It is worth noting that the link between contraception and the decay of sexual ethics was not first noticed by Eberstadt, nor by Pope Paul VI. With firm conviction, Pope Pius XI wrote Casti Connubi in December 1930, but the Catholic Church was hardly alone in it criticism. There was, for example, this editorial written in the Washington Post on March 22, 1931, immediately following the approval of the Lambeth resolution by the Federal Council of Churches in America. Anglican bishop Charles Gore does not falter, and, though few today would approve, his arguments have proven far too prophetic:

It is impossible to reconcile the doctrine of the divine Institution of marriage with any modernistic plan for the mechanical regulation or suppression of human birth.

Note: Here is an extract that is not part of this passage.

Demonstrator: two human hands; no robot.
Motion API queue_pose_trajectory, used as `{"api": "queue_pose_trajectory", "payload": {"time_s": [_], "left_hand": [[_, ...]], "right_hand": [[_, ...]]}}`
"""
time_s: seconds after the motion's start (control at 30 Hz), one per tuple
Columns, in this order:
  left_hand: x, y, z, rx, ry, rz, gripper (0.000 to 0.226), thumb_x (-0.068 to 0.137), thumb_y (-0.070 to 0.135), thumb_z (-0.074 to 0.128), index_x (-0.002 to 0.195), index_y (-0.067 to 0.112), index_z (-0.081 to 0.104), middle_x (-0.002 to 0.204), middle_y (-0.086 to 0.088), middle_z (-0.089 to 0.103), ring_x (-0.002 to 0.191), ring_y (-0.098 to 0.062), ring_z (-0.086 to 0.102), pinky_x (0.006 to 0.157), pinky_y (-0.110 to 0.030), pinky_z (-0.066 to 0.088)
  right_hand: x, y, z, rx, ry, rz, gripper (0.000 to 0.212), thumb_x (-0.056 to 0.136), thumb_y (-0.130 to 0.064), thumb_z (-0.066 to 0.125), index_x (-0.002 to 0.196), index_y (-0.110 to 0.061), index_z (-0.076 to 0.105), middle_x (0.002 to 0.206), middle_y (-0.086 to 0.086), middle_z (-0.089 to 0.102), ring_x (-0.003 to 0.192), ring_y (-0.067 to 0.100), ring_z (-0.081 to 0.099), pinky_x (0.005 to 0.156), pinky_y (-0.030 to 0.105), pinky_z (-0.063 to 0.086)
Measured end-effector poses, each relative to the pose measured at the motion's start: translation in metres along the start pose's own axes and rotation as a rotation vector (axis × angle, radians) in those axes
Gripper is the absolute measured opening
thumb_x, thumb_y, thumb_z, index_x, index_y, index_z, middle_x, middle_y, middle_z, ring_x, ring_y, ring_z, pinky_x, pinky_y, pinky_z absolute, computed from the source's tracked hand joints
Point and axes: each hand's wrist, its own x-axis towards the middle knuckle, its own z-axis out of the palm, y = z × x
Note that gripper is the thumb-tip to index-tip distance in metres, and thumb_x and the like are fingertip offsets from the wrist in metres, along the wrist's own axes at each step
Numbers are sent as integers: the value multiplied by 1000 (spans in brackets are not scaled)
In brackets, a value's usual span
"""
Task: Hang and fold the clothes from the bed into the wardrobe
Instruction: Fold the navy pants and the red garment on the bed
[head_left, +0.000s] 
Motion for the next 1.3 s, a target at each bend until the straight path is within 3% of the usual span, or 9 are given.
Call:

The church must either reject the plain teachings of the Bible of reject schemes for the “scientific” production of human souls. Carried to it’s logical conclusion, the committee’s report if carried into effect would sound the death-knell of marriage as a holy institution, by establishing degrading practices which would encourage indiscriminate immorality. The suggestion that the use of legalized contraceptives would be “careful and restrained” is preposterous.

It is the misfortune of the churches that they are too often misused by visionaries for the promotion of the “reforms” in fields foreign to religion. The departures from Christian teachings are astounding in many cases, leaving the beholder aghast at the willingness of some churches to discard the ancient injunction to teach “Christ and Him crucified.” If the churches are to become organizations for political and “scientific” propaganda they should be honest and reject the Bible, scoff at Christ as an obsolete and unscientific teacher, and strike out boldly as champions of politics and science as modern substitutes for the old-time religion.

We often hear about the vocations crisis for ordained ministry and consecrated life. As a friend recently pointed out to me, we have today a major vocations crisis for marriage, too. If Eberstadt, Bishop Gore, the Vatican, and two millennia of Christian tradition are correct, contraception and the marital crisis are inextricably linked.